Old Database Migration Guide

Overview

This guide explains how to migrate data from the old production database (geoportal_production_20251030) to the new resources table in the current application. The migration uses a materialized view bridge approach to transform and map data between the two schemas.

Architecture

The migration process consists of two phases:

Bridge Creation: Creates a materialized view in the old database that transforms kithe_models records into the new schema format
Data Import: Imports the transformed data from the materialized view into the new database

Prerequisites

Old production database accessible: The geoportal_production_20251030 database must be accessible on the same ParadeDB container
Environment configuration: Ensure database connection parameters are set in your .env file:

# Database connection (existing)
DB_USER=postgres
DB_PASSWORD=postgres
DB_HOST=localhost
DB_PORT=2345
DB_NAME=btaa_geospatial_api

# Old database name (add this)
OLD_DB_NAME=geoportal_production_20251030

Database backups: Always backup both databases before starting the migration
- New database: make db-export
- Old database: Connect and export if needed

Schema Mapping

The old database uses a kithe_models table with:

id: Record ID
title: Record title
type: Record type (we filter for 'Document')
json_attributes: JSONB column containing all metadata fields

The new database uses a resources table with all OGM Aardvark and BTAA-specific fields as separate columns.

Field Mapping

Most fields map directly from json_attributes to the new column names. The field names are designed to match OGM Aardvark standards:

Old Schema (JSON key)	New Schema (Column)	Notes
`id`	`id`	Direct mapping
`title`	`dct_title_s`	Direct mapping
`publication_state`	`publication_state`	Carried over from `kithe_models` column
`import_id`	`import_id`	Carried over from `kithe_models` column
All other fields	Same name	Mapped from json_attributes JSON

Array Fields

Fields ending with _sm or _im are treated as arrays and cast appropriately:

_sm: String arrays (text[])
_im: Integer arrays (integer[])

Migration Process

Step 1: Verify Field Mapping

First, check how fields map between the old and new schemas:

python db/migrations/bridge_old_production.py --verify

This will:

Sample records from the old database
Compare JSON keys with the new schema fields
Report matching fields, unmapped fields, and new fields

Expected output:

Found X unique JSON keys in sampled records
Keys matching new schema: Y
Unmapped keys: Z

Review any unmapped fields to determine if they should be included in the migration.

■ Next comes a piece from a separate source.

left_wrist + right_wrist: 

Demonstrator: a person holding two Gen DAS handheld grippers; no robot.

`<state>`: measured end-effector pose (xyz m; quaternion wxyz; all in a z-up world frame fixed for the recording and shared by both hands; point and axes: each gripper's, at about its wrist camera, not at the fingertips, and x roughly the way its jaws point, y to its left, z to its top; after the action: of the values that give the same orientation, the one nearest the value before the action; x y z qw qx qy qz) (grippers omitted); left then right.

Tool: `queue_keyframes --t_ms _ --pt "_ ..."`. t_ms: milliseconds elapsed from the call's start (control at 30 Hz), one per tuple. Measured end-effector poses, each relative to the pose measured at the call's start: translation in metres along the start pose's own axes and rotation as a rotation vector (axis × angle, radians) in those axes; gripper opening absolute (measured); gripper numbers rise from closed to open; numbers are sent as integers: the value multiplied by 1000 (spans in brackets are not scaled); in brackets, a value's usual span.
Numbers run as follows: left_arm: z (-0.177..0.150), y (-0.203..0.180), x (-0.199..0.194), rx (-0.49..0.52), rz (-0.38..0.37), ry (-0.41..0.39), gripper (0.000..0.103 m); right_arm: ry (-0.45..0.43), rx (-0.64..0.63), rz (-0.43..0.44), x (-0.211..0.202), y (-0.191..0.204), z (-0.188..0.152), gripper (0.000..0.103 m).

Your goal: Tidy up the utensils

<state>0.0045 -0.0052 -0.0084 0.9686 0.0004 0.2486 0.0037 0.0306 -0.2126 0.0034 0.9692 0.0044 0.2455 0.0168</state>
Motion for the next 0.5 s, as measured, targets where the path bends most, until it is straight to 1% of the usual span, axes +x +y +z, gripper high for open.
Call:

Step 2: Create Materialized View

Create the materialized view bridge in the old database:

python db/migrations/bridge_old_production.py --create-view

This will:

Create the kithe_to_resources_bridge materialized view
Extract fields from json_attributes JSON
Apply proper type casting (arrays, dates, booleans, JSON, etc.)
Filter for type = 'Document' records with publication_state = 'published'
Create an index on the id field
Populate the view with data

Expected output:

✓ Materialized view created successfully
✓ Index created
✓ Materialized view refreshed
✓ Materialized view contains X records

Step 3: View Summary (Optional)

Get a summary of the materialized view:

python db/migrations/bridge_old_production.py --summary

This displays:

Total record count
Sample IDs and titles
Verification of view contents

Step 4: Dry Run Import

Test the import process without writing data:

python db/migrations/import_from_old_production.py --dry-run --batch-size 1000

This will:

Connect to both databases
Process records in batches
Simulate the import without writing
Report how many records would be imported

Review the output to ensure everything looks correct before running the actual import.

Step 5: Execute Import

Run the actual import:

python db/migrations/import_from_old_production.py --batch-size 1000 --conflict update

Conflict handling options:

update: Update existing records with incoming data (recommended so the old production values using friendlier_id take precedence)
skip: Skip records with duplicate IDs (useful for incremental loads when no overwrite is desired)
fail: Stop on first conflict

Expected output:

Processing X records in batches of 1000...
Progress: 1000/X (Y%)
...
✓ Import complete
Total records: X
Imported: Y
Skipped: Z

Step 6: Verify Import

Verify the imported data and spot-check a sample:

python db/migrations/import_from_old_production.py --verify

This will:

Compare record counts between old and new databases
Sample records and verify they match
Report any discrepancies
Log how many rows were updated versus newly inserted based on the conflict strategy

Maintenance Operations

Refresh Materialized View

If you need to update the materialized view (e.g., after data changes in old DB):

python db/migrations/bridge_old_production.py --refresh

Export Bridge Data

Export the transformed data for backup or analysis:

python db/migrations/bridge_old_production.py --export /path/to/output.json

The export is in JSON Lines format, one record per line.

Sample Records

Sample and inspect the old database structure:

python db/migrations/bridge_old_production.py --sample 10

This helps understand the json_attributes structure.

Troubleshooting

Materialized View Doesn't Exist

Error: "Materialized view does not exist"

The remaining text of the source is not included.